§ EXERCISE DIRECTIONS
Could you give the data below again exactly, apart from the pictures?

§ DATA BELOW
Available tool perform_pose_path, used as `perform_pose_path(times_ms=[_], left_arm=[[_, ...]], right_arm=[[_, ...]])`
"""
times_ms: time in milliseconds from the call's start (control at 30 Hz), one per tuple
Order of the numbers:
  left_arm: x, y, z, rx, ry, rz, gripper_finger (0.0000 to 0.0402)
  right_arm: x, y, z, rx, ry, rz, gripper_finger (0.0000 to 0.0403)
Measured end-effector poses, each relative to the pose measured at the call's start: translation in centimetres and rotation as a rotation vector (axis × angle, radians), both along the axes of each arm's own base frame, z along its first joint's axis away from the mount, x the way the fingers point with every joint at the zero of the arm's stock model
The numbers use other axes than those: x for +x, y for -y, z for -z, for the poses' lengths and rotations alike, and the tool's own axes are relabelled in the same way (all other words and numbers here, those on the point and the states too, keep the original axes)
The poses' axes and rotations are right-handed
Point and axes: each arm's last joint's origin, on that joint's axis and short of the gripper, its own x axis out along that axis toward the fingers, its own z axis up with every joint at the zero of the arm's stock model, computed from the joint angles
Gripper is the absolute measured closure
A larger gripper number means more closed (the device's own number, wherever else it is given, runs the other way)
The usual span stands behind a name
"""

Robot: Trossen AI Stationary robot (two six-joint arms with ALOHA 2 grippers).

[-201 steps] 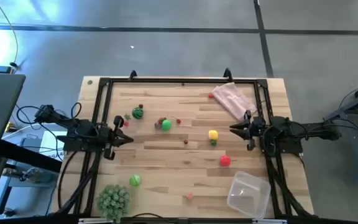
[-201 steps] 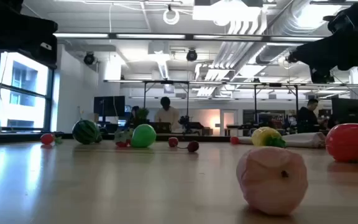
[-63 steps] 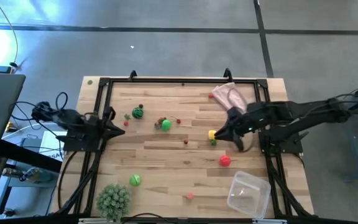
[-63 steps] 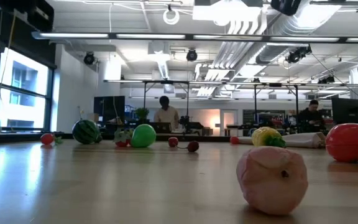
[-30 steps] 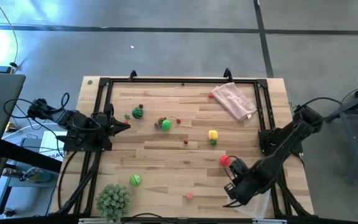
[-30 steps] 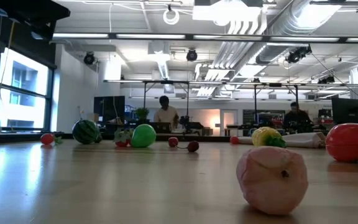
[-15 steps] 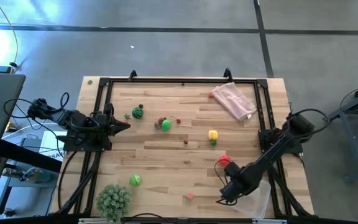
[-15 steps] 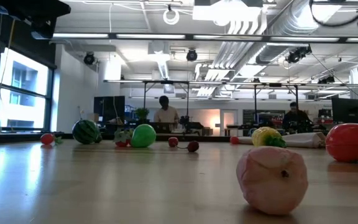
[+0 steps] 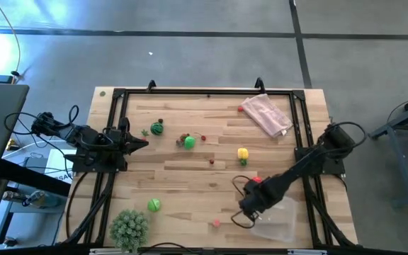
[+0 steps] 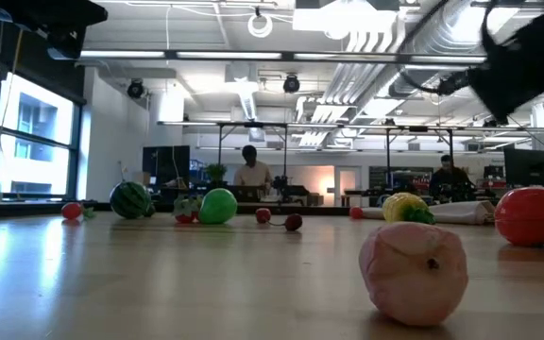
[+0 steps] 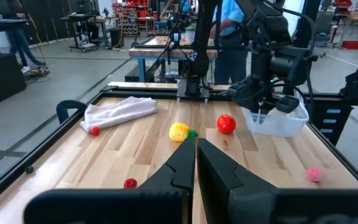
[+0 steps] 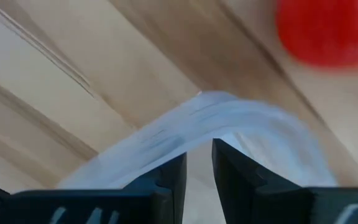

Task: Pick and placing Produce into tupperware
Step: Prepare the transparent container to the center of the table

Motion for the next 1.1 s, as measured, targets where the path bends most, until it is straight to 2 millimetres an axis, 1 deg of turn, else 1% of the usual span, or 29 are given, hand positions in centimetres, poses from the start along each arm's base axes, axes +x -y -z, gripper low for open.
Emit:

§ RESULT OF THE TASK
Available tool perform_pose_path, used as `perform_pose_path(times_ms=[_], left_arm=[[_, ...]], right_arm=[[_, ...]])`
"""
times_ms: time in milliseconds from the call's start (control at 30 Hz), one per tuple
Order of the numbers:
  left_arm: x, y, z, rx, ry, rz, gripper_finger (0.0000 to 0.0402)
  right_arm: x, y, z, rx, ry, rz, gripper_finger (0.0000 to 0.0403)
Measured end-effector poses, each relative to the pose measured at the call's start: translation in centimetres and rotation as a rotation vector (axis × angle, radians), both along the axes of each arm's own base frame, z along its first joint's axis away from the mount, x the way the fingers point with every joint at the zero of the arm's stock model
The numbers use other axes than those: x for +x, y for -y, z for -z, for the poses' lengths and rotations alike, and the tool's own axes are relabelled in the same way (all other words and numbers here, those on the point and the states too, keep the original axes)
The poses' axes and rotations are right-handed
Point and axes: each arm's last joint's origin, on that joint's axis and short of the gripper, its own x axis out along that axis toward the fingers, its own z axis up with every joint at the zero of the arm's stock model, computed from the joint angles
Gripper is the absolute measured closure
A larger gripper number means more closed (the device's own number, wherever else it is given, runs the other way)
The usual span stands behind a name
"""

Robot: Trossen AI Stationary robot (two six-joint arms with ALOHA 2 grippers).

[-201 steps] 
[-201 steps] 
[-63 steps] 
[-63 steps] 
[-30 steps] 
[-30 steps] 
[-15 steps] 
[-15 steps] 
[+0 steps] 
[+0 steps] 
[+0 steps] 
[+0 steps] 

Task: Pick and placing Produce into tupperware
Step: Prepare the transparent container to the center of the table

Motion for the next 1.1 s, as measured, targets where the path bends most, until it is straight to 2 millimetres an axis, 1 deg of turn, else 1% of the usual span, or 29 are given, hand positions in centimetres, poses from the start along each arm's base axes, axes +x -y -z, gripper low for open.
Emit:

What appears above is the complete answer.